GOAL OF THE EXERCISE:
From the listing below, pull out the lines that hold "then".

DATA:

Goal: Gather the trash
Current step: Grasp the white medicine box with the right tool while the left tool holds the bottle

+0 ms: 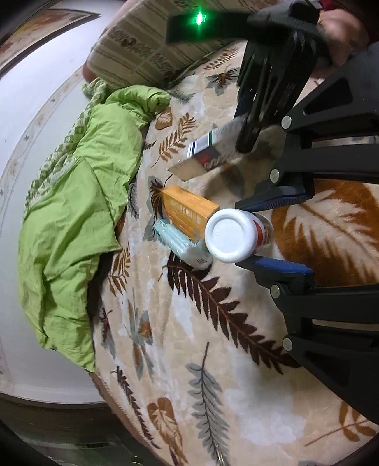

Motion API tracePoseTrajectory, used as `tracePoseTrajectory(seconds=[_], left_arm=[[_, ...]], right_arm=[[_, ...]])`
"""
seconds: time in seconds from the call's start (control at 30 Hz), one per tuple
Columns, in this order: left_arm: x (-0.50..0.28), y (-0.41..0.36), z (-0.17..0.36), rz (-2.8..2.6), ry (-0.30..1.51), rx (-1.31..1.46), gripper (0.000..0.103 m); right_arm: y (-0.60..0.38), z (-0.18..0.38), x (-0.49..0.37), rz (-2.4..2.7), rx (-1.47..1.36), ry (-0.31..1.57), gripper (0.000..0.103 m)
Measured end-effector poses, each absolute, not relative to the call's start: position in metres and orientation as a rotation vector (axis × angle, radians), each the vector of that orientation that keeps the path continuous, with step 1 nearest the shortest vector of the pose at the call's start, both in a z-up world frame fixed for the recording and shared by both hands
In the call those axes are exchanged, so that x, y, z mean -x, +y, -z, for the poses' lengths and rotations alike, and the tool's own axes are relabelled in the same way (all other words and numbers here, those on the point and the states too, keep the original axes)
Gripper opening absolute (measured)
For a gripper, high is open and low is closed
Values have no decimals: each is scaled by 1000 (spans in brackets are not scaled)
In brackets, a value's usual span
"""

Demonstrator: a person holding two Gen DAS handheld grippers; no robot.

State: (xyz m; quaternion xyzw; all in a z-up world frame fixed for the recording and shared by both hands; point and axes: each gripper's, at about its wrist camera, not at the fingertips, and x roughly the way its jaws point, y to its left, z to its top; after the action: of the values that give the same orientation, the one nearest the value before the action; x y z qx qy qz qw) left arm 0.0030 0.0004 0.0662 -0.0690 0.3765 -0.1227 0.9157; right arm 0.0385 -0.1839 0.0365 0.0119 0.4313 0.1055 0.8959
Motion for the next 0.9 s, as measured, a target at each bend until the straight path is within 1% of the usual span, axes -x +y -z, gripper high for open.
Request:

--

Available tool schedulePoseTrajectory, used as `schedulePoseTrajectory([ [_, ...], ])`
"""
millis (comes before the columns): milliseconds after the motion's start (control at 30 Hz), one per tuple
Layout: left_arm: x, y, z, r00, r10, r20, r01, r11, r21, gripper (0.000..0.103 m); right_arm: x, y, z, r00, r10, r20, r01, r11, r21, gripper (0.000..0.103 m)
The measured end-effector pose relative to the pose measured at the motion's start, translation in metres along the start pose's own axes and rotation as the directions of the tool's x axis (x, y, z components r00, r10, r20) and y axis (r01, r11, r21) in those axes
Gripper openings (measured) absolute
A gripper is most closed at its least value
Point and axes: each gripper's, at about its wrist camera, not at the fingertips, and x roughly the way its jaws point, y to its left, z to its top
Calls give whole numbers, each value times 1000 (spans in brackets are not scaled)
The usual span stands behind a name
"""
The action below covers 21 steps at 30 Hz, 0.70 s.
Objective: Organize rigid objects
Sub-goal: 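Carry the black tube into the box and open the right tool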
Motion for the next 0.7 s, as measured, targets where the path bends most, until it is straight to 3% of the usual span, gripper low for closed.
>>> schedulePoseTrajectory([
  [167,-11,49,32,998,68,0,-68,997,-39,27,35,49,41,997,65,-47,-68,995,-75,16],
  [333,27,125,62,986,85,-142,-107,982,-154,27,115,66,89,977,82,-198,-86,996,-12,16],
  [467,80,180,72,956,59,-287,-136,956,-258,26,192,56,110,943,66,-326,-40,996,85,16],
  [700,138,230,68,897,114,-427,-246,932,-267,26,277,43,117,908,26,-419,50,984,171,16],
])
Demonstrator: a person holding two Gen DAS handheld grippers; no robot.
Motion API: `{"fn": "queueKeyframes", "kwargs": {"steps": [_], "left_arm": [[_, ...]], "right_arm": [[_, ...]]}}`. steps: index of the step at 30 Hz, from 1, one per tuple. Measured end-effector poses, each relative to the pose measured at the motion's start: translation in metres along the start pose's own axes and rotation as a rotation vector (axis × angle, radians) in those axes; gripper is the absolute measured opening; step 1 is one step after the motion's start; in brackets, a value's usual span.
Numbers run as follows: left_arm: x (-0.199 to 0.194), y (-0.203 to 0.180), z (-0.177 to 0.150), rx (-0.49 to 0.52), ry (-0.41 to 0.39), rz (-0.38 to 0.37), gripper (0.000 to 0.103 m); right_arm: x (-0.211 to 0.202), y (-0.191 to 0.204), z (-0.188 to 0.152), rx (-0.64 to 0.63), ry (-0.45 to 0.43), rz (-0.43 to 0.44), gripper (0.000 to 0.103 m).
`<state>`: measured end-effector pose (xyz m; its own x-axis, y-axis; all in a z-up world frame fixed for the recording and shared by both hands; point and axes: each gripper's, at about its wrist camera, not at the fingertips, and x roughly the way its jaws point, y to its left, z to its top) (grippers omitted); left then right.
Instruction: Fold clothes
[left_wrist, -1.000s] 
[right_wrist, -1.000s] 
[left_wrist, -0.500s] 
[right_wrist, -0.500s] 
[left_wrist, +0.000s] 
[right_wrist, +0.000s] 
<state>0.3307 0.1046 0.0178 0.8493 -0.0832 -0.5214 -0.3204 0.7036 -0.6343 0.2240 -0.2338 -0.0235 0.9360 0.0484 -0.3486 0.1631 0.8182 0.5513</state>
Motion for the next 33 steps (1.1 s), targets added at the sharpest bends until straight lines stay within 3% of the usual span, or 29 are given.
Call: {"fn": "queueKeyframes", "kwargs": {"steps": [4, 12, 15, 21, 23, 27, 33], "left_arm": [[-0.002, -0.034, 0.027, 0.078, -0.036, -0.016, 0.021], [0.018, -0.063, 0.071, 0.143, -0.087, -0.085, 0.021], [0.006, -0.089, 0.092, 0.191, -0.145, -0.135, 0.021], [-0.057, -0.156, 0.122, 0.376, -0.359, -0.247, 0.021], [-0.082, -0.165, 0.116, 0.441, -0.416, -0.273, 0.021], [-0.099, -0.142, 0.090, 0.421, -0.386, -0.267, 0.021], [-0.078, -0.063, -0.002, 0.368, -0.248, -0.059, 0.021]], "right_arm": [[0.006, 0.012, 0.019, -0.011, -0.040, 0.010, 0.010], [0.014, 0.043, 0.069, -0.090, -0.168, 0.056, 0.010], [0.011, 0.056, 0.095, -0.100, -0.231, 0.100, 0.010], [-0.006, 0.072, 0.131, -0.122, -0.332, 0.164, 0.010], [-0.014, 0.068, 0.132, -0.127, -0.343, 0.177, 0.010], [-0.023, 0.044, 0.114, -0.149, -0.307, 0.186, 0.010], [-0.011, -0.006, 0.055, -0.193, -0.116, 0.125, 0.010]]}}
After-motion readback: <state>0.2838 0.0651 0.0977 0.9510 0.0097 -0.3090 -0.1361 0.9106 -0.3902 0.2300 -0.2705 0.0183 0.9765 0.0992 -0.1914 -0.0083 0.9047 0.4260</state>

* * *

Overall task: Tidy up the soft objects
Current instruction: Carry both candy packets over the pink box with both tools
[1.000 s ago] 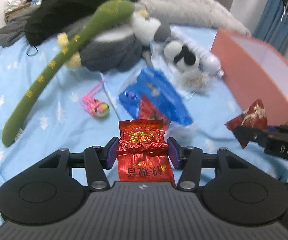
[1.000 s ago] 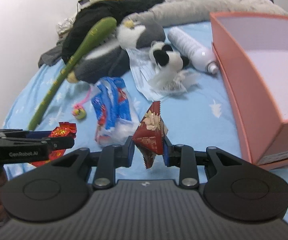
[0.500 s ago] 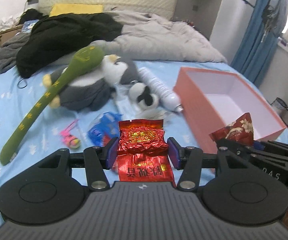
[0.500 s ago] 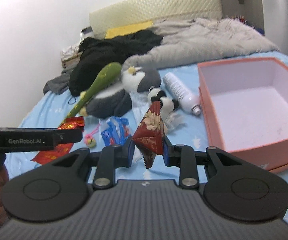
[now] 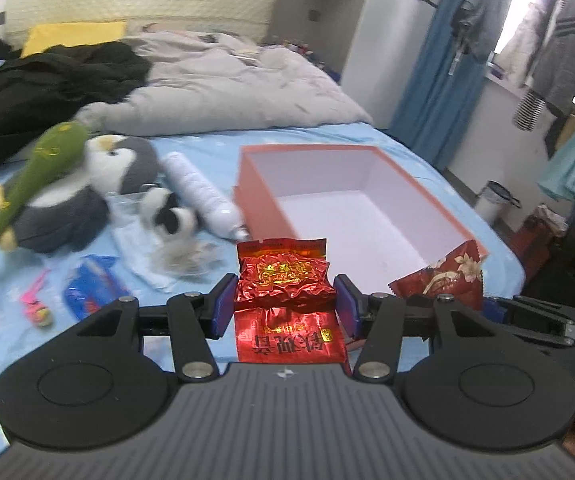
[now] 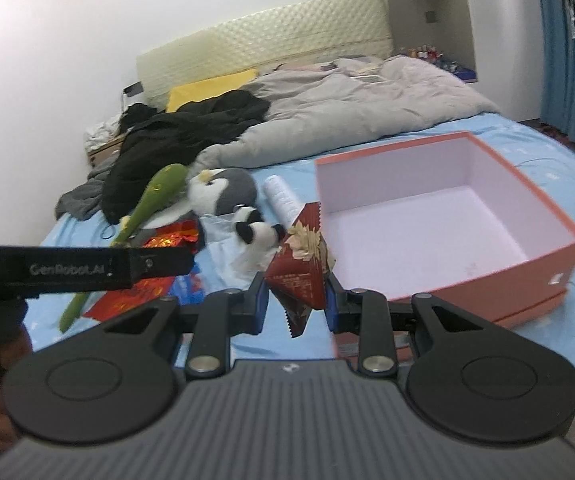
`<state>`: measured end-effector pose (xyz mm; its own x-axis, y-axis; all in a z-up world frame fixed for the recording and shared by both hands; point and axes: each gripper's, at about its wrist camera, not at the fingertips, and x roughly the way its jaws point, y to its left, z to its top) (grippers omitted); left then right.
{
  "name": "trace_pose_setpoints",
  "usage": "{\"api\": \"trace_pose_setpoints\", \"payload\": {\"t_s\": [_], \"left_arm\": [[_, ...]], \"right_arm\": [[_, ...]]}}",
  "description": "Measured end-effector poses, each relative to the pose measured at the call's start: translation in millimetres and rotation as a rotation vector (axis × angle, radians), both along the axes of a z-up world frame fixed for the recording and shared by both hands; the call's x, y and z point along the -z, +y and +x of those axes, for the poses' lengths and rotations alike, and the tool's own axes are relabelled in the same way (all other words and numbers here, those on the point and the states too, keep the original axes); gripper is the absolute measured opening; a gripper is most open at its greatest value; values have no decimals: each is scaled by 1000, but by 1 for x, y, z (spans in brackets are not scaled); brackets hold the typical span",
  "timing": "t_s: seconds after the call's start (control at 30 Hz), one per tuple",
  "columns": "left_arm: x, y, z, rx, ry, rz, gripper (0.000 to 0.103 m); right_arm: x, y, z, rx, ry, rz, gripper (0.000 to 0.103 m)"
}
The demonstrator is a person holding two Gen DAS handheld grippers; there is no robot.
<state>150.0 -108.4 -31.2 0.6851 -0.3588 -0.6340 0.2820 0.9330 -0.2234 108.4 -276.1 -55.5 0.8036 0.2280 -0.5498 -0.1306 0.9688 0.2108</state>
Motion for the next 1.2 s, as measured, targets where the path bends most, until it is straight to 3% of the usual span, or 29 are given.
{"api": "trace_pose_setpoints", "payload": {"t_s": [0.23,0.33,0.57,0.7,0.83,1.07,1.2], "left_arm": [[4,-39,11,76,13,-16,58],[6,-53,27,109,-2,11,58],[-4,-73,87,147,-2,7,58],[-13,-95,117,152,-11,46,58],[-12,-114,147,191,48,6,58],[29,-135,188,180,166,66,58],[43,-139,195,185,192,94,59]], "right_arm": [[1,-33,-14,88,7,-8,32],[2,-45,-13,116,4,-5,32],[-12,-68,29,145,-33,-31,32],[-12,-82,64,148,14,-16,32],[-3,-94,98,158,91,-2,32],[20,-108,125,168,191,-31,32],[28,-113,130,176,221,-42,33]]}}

TASK ANSWER:
`<state>`: measured end-effector pose (xyz m; its own x-axis, y-axis; all in a z-up world frame fixed for the recording and shared by both hands; point and axes: each gripper's, at about its wrist camera, not at the fingertips, and x roughly the way its jaws point, y to its left, z to its top) (grippers omitted); left then right.
`<state>`: measured end-effector pose (xyz mm; its own x-axis, y-axis; all in a z-up world frame fixed for the recording and shared by both hands; point and axes: each gripper's, at about its wrist camera, not at the fingertips, and x roughly the way its jaws point, y to its left, z to its top) (grippers omitted); left then right.

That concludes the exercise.